Here's what's been happening in the networking world this week:
10Gig Ethernet stretches to 100m of Cat6 copper
10Gig can now run over unshielded Cat6 cable at distances of up to 100m, according to Krone. The company reckons its CopperTen structured cabling system will let users install for 10/100/1000 now and upgrade to 10G later, whereas other 10Gig over copper systems require new shielded Cat6 or Cat7 cable to go further than 55m.
It says CopperTen solves the problem of crosstalk from adjacent wires by using elliptical cable rather than circular, along with techniques to ensure that however the cables are installed, there will always be sufficient separation between them.
Foundry wants to Iron out your server farm
Foundry Networks says its ServerIron-GT E series can provide server farms with load balancing, network defence, and intelligent content inspection and switching capabilities. It claims that the three new boxes, priced from $16,000 to $45,000, make up the industry's highest performing family of Layer 4-7 Web application management appliances.

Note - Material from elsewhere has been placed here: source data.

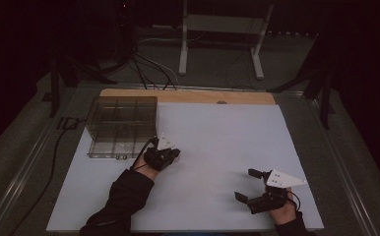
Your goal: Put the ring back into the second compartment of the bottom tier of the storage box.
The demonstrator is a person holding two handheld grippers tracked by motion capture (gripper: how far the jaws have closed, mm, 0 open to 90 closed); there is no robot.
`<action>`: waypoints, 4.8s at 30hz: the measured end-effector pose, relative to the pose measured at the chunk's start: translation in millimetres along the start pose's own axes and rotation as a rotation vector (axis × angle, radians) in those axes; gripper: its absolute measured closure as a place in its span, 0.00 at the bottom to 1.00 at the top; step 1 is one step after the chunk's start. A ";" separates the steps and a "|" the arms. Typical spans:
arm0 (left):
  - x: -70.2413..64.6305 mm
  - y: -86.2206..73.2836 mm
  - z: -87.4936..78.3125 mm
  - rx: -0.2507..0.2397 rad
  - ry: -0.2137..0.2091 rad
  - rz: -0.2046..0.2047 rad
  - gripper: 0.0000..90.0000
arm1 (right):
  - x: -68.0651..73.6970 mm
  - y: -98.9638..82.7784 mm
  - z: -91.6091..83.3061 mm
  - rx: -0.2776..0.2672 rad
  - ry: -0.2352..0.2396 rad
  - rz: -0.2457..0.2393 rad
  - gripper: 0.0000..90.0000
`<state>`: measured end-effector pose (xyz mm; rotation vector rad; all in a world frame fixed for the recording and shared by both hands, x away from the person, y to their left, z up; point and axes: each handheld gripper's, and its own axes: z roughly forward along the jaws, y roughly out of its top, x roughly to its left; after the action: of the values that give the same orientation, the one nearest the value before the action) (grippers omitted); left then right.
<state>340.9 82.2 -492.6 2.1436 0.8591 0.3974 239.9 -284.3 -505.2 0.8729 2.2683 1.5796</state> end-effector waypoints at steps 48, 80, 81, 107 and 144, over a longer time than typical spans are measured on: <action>17.0 8.5 -35.4 -0.051 0.046 0.007 1.00 | -0.2 -1.0 1.4 0.009 -0.004 -0.001 0.00; 44.8 2.6 -61.6 -0.092 0.116 -0.061 1.00 | -0.3 -0.9 0.9 0.010 -0.007 0.001 0.00; 46.2 2.3 -62.8 -0.092 0.120 -0.064 1.00 | -0.2 -0.9 1.0 0.010 -0.007 0.000 0.00; 74.6 -7.2 -85.2 -0.119 0.194 -0.129 1.00 | -0.4 -0.7 0.3 0.008 -0.007 0.001 0.00; 115.3 -42.4 -86.8 -0.062 0.278 -0.244 1.00 | -0.1 -0.6 0.2 0.009 -0.009 0.000 0.00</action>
<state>359.6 229.5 -468.5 1.9243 1.2333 0.5962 239.9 -284.3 -505.8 0.8801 2.2715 1.5630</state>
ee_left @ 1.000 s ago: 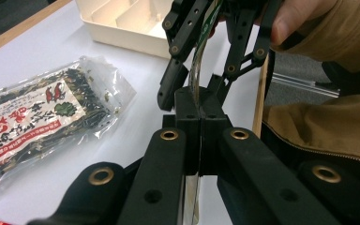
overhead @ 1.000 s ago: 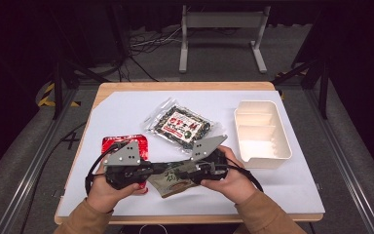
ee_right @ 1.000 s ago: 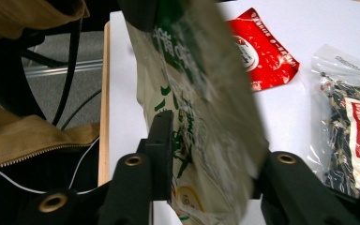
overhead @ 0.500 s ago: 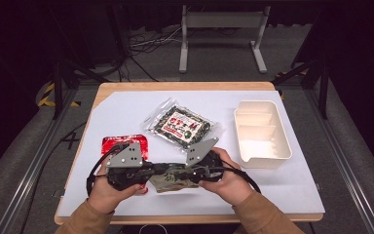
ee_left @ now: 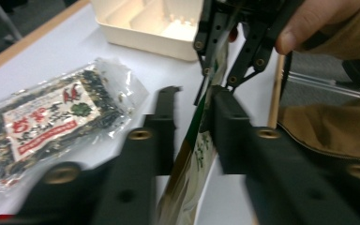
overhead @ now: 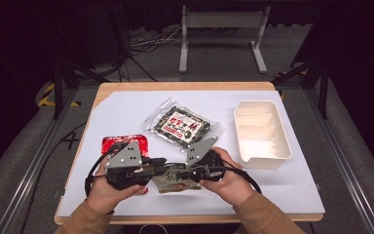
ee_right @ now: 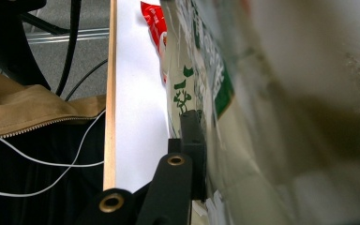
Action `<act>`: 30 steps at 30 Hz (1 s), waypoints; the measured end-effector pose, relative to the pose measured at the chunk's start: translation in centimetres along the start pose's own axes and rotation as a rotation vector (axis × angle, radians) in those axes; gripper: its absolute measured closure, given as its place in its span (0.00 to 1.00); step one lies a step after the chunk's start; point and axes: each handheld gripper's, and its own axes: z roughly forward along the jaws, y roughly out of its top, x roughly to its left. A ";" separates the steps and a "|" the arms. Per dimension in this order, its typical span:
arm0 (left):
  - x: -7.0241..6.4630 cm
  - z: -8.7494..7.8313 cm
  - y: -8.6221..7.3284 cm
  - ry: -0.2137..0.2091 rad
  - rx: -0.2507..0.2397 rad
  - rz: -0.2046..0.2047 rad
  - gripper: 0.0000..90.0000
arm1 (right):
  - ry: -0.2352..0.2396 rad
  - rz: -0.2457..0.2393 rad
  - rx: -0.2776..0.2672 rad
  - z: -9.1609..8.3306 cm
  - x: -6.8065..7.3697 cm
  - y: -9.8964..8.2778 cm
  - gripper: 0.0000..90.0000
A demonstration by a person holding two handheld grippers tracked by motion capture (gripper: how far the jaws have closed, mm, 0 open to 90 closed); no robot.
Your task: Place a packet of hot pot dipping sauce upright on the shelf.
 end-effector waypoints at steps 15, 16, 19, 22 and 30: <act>1.5 -2.2 -0.3 0.070 -0.078 -0.051 0.41 | -0.065 0.014 -0.013 -3.6 -1.4 -0.7 1.00; 1.6 -2.3 -0.4 0.076 -0.078 -0.055 0.40 | -0.069 0.019 -0.016 -4.0 -1.5 -0.7 1.00; 2.0 -2.6 -0.6 0.086 -0.083 -0.066 0.39 | -0.076 0.027 -0.024 -4.7 -1.9 -0.8 1.00; 2.2 -2.8 -0.7 0.094 -0.082 -0.077 0.38 | -0.084 0.043 -0.032 -5.5 -2.4 -0.8 1.00; 2.9 -3.1 -1.1 0.145 -0.064 -0.093 0.36 | -0.119 0.063 -0.045 -7.9 -3.9 -0.7 1.00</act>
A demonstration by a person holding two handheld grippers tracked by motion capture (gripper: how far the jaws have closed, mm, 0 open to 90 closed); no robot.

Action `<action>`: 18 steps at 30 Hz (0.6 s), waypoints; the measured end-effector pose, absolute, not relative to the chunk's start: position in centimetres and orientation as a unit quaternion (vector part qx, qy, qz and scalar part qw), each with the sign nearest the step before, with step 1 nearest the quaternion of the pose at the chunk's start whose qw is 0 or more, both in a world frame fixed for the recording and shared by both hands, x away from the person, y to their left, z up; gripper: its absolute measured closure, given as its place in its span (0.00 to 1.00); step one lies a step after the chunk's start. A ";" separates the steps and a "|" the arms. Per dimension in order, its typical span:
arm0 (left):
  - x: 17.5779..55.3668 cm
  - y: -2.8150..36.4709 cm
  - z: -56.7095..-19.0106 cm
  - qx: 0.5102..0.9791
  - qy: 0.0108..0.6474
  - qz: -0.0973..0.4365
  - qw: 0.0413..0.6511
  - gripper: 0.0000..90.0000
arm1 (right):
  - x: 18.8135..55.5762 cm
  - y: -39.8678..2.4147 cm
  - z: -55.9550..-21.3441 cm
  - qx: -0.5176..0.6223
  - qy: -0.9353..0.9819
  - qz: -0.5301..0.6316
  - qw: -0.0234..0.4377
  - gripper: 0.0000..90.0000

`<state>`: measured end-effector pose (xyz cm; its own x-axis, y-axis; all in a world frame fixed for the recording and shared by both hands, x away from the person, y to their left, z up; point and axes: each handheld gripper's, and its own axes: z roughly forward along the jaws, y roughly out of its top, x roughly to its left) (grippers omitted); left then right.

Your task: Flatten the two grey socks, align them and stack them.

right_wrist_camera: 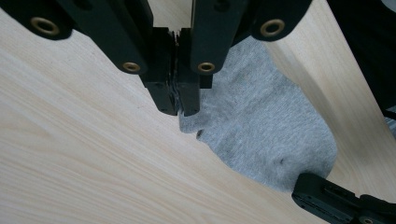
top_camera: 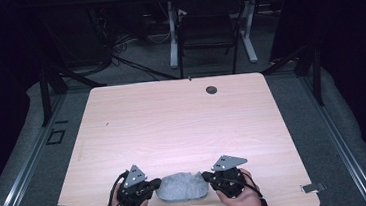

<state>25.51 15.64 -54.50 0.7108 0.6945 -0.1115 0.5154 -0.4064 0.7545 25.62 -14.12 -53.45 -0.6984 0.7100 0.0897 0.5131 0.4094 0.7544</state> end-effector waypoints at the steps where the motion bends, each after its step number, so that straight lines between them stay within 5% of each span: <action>1: 25.5 15.6 -54.6 0.832 0.362 0.113 0.405 0.98 | 25.7 -14.2 -53.7 0.370 0.831 0.398 0.120 0.98; 18: 25.9 15.1 -56.3 0.842 0.364 0.107 0.383 0.98 | 26.0 -14.1 -54.9 0.375 0.837 0.381 0.114 0.97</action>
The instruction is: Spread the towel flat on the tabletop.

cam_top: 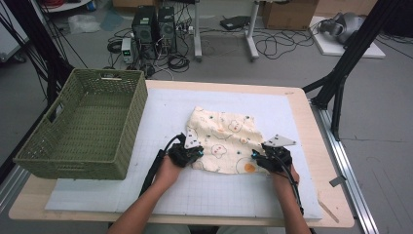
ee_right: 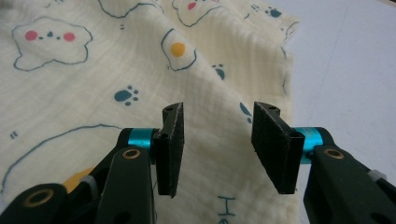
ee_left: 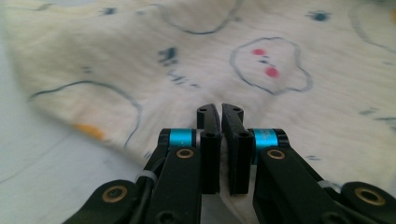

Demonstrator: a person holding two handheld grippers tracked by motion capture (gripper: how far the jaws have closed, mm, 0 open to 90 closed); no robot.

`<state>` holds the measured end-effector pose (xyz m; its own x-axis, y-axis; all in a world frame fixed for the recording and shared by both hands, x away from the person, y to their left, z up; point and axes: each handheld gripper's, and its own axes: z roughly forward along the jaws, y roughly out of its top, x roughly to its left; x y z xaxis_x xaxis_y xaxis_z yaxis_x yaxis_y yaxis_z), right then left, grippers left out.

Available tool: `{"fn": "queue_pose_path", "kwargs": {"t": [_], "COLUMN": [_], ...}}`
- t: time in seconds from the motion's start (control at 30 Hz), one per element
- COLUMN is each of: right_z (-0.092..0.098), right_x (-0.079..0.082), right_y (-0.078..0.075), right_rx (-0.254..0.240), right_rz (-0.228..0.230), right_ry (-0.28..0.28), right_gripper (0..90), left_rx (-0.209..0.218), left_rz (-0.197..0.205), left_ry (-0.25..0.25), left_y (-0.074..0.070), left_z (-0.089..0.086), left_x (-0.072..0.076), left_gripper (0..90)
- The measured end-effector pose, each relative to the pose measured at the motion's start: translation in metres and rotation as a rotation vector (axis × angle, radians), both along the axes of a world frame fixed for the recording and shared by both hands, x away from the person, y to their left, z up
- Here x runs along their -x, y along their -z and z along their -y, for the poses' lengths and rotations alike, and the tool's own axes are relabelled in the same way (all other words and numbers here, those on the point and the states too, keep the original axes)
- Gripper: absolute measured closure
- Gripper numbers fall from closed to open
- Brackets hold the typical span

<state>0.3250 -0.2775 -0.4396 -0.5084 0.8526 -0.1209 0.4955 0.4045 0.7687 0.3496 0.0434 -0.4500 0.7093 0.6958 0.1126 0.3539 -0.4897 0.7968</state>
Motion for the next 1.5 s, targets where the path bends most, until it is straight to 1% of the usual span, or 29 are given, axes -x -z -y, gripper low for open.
{"fn": "queue_pose_path", "kwargs": {"t": [0.03,0.07,0.1,0.13,0.17,0.2,0.23,0.3,0.37,0.4,0.47,0.53,0.57,0.63,0.73,0.77,0.8,0.87,0.93,0.97,1.0,1.03,1.1,1.13,1.17,1.27,1.37,1.43,1.5], "right_z": [-0.001,-0.002,-0.003,-0.004,-0.004,-0.004,-0.004,-0.003,-0.002,-0.001,0.001,0.003,0.004,0.007,0.008,0.007,0.005,0.001,-0.003,-0.005,-0.007,-0.008,-0.008,-0.008,-0.007,-0.007,-0.009,-0.009,-0.008], "right_x": [0.0,0.0,0.0,0.0,0.0,0.001,0.001,0.002,0.005,0.006,0.01,0.015,0.017,0.022,0.028,0.029,0.029,0.029,0.027,0.026,0.026,0.026,0.027,0.027,0.027,0.031,0.04,0.048,0.056], "right_y": [0.0,0.001,0.001,0.002,0.001,0.001,0.001,0.0,-0.001,-0.001,-0.002,-0.005,-0.006,-0.009,-0.011,-0.01,-0.009,-0.005,-0.001,0.001,0.004,0.006,0.005,0.005,0.004,0.001,0.0,-0.002,-0.003], "right_rx": [0.005,0.009,0.014,0.015,0.016,0.01,0.003,-0.003,-0.018,-0.029,-0.044,-0.038,-0.034,-0.033,-0.057,-0.063,-0.066,-0.076,-0.071,-0.066,-0.057,-0.049,-0.071,-0.09,-0.107,-0.099,-0.077,-0.068,-0.053], "right_rz": [-0.002,-0.003,-0.005,-0.006,-0.007,-0.006,-0.008,-0.007,-0.013,-0.021,-0.03,-0.028,-0.024,-0.015,-0.019,-0.029,-0.036,-0.069,-0.089,-0.102,-0.114,-0.123,-0.142,-0.163,-0.189,-0.225,-0.229,-0.238,-0.232], "right_ry": [-0.005,-0.009,-0.014,-0.018,-0.02,-0.019,-0.024,-0.03,-0.034,-0.039,-0.043,-0.049,-0.06,-0.07,-0.098,-0.108,-0.128,-0.153,-0.162,-0.167,-0.174,-0.179,-0.205,-0.221,-0.225,-0.245,-0.285,-0.298,-0.3], "right_gripper": [53.9,53.6,53.0,53.0,52.9,52.9,52.9,52.9,52.9,52.7,52.0,52.2,52.7,54.0,56.9,57.4,57.3,56.8,56.8,57.2,58.4,62.8,75.9,83.5,87.4,88.0,88.1,88.1,88.7], "left_rx": [0.004,0.026,0.024,0.035,0.044,0.061,0.064,0.065,0.062,0.067,0.08,0.065,0.072,0.078,0.089,0.081,0.087,0.071,0.06,0.052,0.041,0.042,0.059,0.07,0.08,0.082,0.074,0.071,0.082], "left_rz": [-0.001,-0.012,-0.014,-0.02,-0.031,-0.048,-0.054,-0.057,-0.079,-0.074,-0.073,-0.085,-0.088,-0.094,-0.107,-0.095,-0.099,-0.086,-0.076,-0.075,-0.066,-0.066,-0.084,-0.093,-0.101,-0.118,-0.136,-0.137,-0.145], "left_ry": [-0.04,-0.083,-0.109,-0.119,-0.133,-0.137,-0.134,-0.126,-0.115,-0.114,-0.114,-0.114,-0.11,-0.087,-0.054,-0.048,-0.036,-0.024,0.008,0.023,0.02,0.015,0.011,0.007,0.007,0.02,0.036,0.047,0.055], "left_y": [0.0,0.0,0.0,0.0,0.0,-0.001,-0.002,-0.002,-0.004,-0.004,-0.004,-0.003,-0.003,-0.002,0.001,0.001,0.001,0.001,0.001,0.001,0.0,0.0,0.0,0.0,0.0,-0.001,-0.003,-0.003,-0.002], "left_z": [-0.005,-0.01,-0.014,-0.016,-0.018,-0.02,-0.022,-0.028,-0.033,-0.037,-0.043,-0.049,-0.051,-0.052,-0.05,-0.049,-0.049,-0.047,-0.045,-0.043,-0.042,-0.042,-0.047,-0.049,-0.052,-0.058,-0.061,-0.064,-0.068], "left_x": [-0.004,-0.008,-0.01,-0.011,-0.011,-0.011,-0.01,-0.006,-0.002,0.001,0.006,0.01,0.012,0.016,0.02,0.022,0.022,0.025,0.028,0.031,0.033,0.035,0.038,0.041,0.044,0.056,0.066,0.074,0.082], "left_gripper": [85.8,85.6,85.2,82.4,72.5,59.4,53.4,51.0,50.0,50.0,51.8,52.8,53.1,55.7,58.7,58.4,59.6,60.5,69.9,79.0,85.0,86.5,87.2,87.3,87.3,87.3,87.3,87.3,87.3]}}
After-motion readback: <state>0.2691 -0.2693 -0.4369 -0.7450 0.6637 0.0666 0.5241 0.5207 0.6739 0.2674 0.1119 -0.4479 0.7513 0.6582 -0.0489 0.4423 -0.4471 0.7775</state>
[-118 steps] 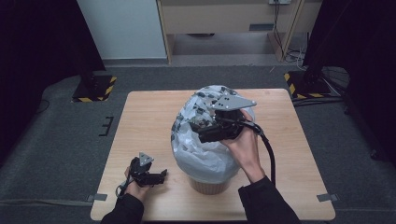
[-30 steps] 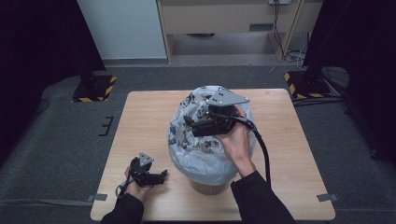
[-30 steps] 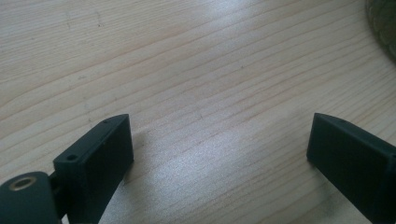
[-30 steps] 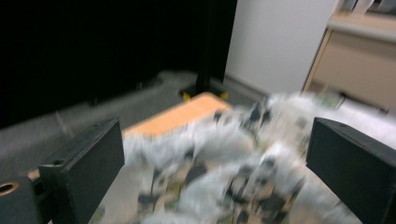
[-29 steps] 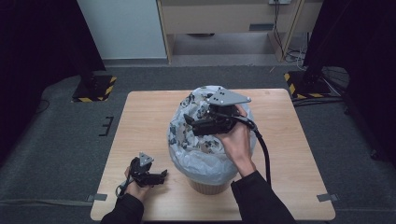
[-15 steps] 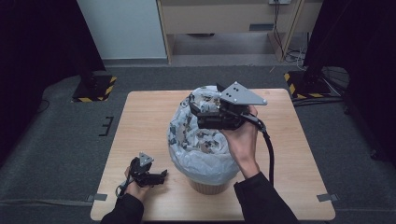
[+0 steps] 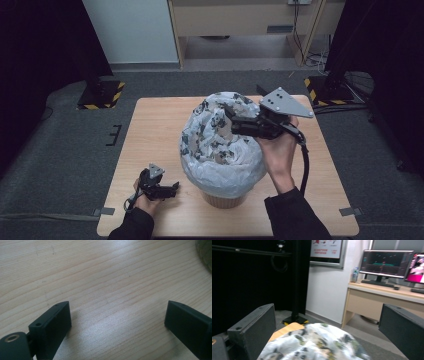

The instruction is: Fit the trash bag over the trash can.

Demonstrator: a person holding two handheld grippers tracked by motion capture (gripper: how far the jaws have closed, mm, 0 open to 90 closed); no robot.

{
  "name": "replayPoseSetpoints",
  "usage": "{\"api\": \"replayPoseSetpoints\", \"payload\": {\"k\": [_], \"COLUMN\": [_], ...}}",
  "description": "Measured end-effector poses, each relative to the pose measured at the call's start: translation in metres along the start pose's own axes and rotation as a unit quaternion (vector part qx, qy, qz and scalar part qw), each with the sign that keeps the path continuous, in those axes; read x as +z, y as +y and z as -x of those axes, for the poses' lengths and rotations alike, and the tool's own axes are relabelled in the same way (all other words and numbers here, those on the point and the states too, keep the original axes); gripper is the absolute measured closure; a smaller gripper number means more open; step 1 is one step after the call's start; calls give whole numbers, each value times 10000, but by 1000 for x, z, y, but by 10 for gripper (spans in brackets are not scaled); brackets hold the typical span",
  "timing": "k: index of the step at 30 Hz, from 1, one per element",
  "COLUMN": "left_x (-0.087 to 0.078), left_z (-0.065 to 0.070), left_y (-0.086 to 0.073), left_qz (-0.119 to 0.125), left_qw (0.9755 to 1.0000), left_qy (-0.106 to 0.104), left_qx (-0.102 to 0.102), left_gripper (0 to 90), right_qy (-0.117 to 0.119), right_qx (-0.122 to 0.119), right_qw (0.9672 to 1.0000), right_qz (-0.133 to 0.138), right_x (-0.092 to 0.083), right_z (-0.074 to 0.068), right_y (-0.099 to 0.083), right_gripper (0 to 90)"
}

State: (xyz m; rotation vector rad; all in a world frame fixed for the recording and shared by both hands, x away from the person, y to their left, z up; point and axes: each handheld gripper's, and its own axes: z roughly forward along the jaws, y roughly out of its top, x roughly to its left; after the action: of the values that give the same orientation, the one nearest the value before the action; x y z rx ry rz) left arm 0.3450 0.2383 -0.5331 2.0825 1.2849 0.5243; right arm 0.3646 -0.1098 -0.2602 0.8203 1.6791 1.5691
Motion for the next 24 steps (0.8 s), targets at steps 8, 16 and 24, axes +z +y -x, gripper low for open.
{"api": "replayPoseSetpoints", "payload": {"k": [8,16,24], "left_x": [0,0,0], "left_z": [0,0,0], "left_y": [0,0,-1], "left_qz": [8,24,34], "left_qw": [10000,10000,10000], "left_qy": [5,7,10], "left_qx": [-3,-5,-8], "left_gripper": [62,61,61], "right_qy": [-409,-769,-1002], "right_qx": [130,263,394], "right_qw": [9990,9967,9941], "right_qz": [136,58,-130], "right_x": [-22,-40,-55], "right_z": [29,56,76], "right_y": [-8,-26,-53], "right_gripper": [11,10,10]}}
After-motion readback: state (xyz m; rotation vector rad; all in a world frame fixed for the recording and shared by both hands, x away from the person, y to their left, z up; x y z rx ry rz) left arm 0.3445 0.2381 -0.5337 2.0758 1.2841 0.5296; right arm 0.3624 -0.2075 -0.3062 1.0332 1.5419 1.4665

Heading the range is the E10Gx2 which has two 10Gig Ethernet ports and can handle up to 150,000 Layer 4 connections a second as standard, scaling up to 320,000 a second. The ServerIron-GT E series all feature integrated Layer 2/3 switching and routing, plus hardware-based traffic monitoring.
A simple route to VoIP, perhaps
Could it ever be easy to move to voice-over-IP? Techland thinks so - if you use its Quintum Tenor AX line of analogue VoIP switches.
Isn't analogue VoIP a contradiction in terms? Apparently not - what it means by this is merely that the Quintum devices, which start at £1,178 and can be configured with both H.323 and SIP in one unit, can connect an existing analogue voice PBX to both the PSTN and the data network, even switching between the two mid-call as line quality demands. Techland claims that this allows any organisation to migrate to VoIP without touching its existing PBX or LAN infrastructure.